Brief: Starting at the line below with "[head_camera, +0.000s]" and stopping at the line with "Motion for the", please print each line exactly, those two included, and skip every picture.
□ □ □ □ □ □ □
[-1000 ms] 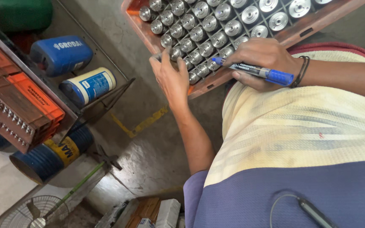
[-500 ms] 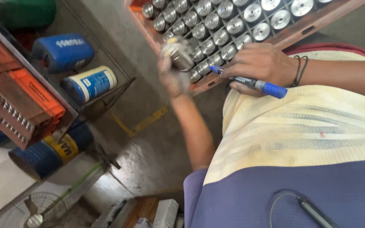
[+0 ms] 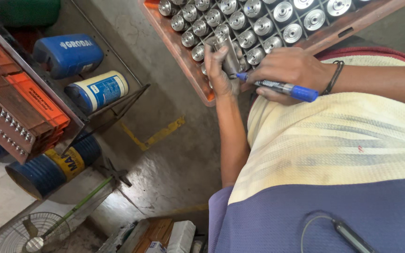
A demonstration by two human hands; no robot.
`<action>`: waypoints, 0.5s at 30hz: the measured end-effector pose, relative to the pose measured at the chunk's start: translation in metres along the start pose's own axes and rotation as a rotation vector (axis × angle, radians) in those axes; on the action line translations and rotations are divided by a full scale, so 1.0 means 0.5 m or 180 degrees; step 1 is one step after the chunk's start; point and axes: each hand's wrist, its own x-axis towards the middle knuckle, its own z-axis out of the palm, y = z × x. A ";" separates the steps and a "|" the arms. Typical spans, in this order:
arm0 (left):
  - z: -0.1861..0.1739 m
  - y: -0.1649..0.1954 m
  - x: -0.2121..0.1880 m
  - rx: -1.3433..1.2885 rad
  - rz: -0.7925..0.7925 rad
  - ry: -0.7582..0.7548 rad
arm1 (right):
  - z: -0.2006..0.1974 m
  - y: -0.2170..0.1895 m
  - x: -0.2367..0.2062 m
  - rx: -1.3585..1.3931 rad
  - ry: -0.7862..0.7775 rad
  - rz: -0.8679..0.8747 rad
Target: The person carries a crate of cylindrical metal parts to a work table and sets it down. The person picks up the parts one at a time, marks each with a blue permanent marker, and places the marked part into a divided tray, continuing until the tray is filled.
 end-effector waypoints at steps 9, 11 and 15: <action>-0.048 0.062 0.012 0.3574 0.1192 0.0505 | -0.002 -0.006 0.005 0.0082 0.0032 0.0300; -0.057 0.104 0.014 0.5075 0.1428 0.0533 | -0.007 -0.005 0.004 0.0078 0.0126 0.0458; -0.044 0.124 0.035 0.5089 0.1561 0.0203 | -0.010 -0.004 0.002 0.0053 0.0167 0.0469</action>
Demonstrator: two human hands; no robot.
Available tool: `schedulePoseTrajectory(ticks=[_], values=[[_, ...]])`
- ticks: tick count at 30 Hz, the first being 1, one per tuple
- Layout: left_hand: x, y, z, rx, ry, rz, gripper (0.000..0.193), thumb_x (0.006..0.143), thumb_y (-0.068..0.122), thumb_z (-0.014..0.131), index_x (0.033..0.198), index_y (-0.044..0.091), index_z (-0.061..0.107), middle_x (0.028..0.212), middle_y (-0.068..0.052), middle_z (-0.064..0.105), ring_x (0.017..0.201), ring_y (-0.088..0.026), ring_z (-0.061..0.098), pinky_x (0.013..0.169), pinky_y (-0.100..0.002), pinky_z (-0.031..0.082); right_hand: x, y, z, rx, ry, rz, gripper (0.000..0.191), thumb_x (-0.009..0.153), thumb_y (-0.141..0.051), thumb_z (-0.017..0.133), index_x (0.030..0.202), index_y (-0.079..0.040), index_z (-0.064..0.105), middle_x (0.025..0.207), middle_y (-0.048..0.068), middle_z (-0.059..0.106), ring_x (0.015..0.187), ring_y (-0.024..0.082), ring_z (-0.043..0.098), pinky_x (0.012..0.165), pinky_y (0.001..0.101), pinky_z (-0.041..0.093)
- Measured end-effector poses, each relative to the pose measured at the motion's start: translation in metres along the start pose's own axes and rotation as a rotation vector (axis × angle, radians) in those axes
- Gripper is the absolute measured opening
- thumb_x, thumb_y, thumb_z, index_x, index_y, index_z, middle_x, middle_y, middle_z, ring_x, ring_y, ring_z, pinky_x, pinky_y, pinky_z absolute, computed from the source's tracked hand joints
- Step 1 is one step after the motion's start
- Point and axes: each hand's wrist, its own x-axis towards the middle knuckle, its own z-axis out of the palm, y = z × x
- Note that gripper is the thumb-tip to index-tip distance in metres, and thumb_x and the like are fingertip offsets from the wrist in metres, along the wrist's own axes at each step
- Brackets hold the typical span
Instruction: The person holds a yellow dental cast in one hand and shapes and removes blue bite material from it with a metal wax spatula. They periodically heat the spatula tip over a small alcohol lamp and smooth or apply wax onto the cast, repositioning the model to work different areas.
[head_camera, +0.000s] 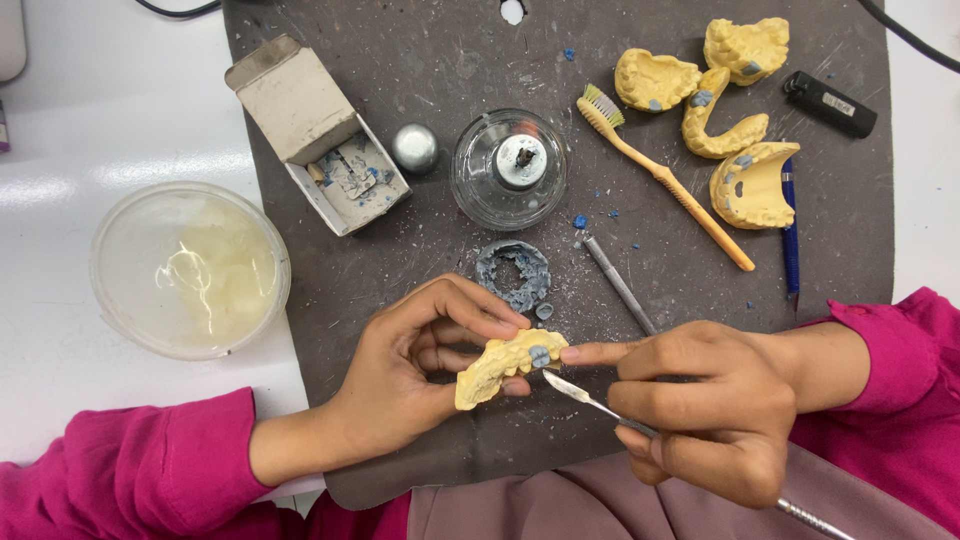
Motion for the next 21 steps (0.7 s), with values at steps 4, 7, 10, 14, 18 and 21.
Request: schedulePoseTrajectory(ticks=[4,7,10,14,18,21], values=[[-0.0005,-0.0003,0.0002,0.008,0.008,-0.009,0.035,0.084,-0.012,0.081,0.113,-0.001,0.062,0.129,-0.016,0.06,0.123,-0.028,0.072,0.101,-0.034,0.067,0.0007,0.001,0.0004,-0.009,-0.003,-0.003,0.034,0.087,0.006,0.065,0.063,0.0,0.043,0.073,0.017,0.062,0.069,0.022,0.066,0.077,0.054,0.067],[-0.0002,-0.0004,-0.0002,-0.013,0.002,-0.004,0.034,0.085,-0.012,0.08,0.113,-0.001,0.062,0.129,-0.017,0.06,0.123,-0.028,0.071,0.101,-0.034,0.068,0.0003,0.0019,-0.0002,0.001,-0.007,0.0,0.034,0.088,0.006,0.065,0.064,0.0,0.042,0.073,0.018,0.062,0.069,0.022,0.065,0.076,0.0539,0.067],[-0.0002,-0.0003,-0.0007,0.005,-0.001,0.011,0.034,0.086,-0.012,0.079,0.113,-0.002,0.062,0.13,-0.017,0.06,0.123,-0.028,0.071,0.099,-0.035,0.063,0.0004,0.0025,-0.0012,0.003,-0.012,0.0,0.034,0.088,0.006,0.065,0.064,0.0,0.042,0.074,0.018,0.063,0.069,0.023,0.064,0.076,0.054,0.067],[0.0001,-0.0007,-0.0015,-0.001,-0.014,0.015,0.034,0.086,-0.013,0.079,0.113,-0.002,0.062,0.13,-0.017,0.059,0.124,-0.028,0.071,0.099,-0.036,0.063,0.001,0.0022,-0.0006,0.007,-0.015,0.009,0.033,0.088,0.007,0.065,0.064,0.001,0.042,0.074,0.019,0.063,0.069,0.023,0.064,0.076,0.0545,0.068],[0.0,-0.0011,-0.0018,-0.009,-0.014,0.008,0.033,0.087,-0.012,0.078,0.114,-0.002,0.062,0.131,-0.017,0.059,0.124,-0.028,0.071,0.099,-0.036,0.063,-0.0005,0.0021,0.0008,0.013,-0.001,0.016,0.034,0.087,0.008,0.065,0.064,0.001,0.042,0.075,0.02,0.063,0.07,0.023,0.064,0.077,0.055,0.067],[-0.0002,-0.0016,-0.0013,-0.009,-0.007,0.009,0.033,0.087,-0.013,0.078,0.113,-0.002,0.061,0.131,-0.017,0.059,0.124,-0.029,0.071,0.1,-0.036,0.063,-0.0029,0.0015,0.0004,0.021,0.005,0.021,0.032,0.086,0.008,0.066,0.063,0.002,0.044,0.076,0.02,0.063,0.07,0.022,0.063,0.077,0.0552,0.067]])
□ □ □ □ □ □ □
Task response:
[head_camera, +0.000s] 
Motion for the next 21 steps (0.7 s), with values at steps 4, 7, 10, 14, 18 and 21.

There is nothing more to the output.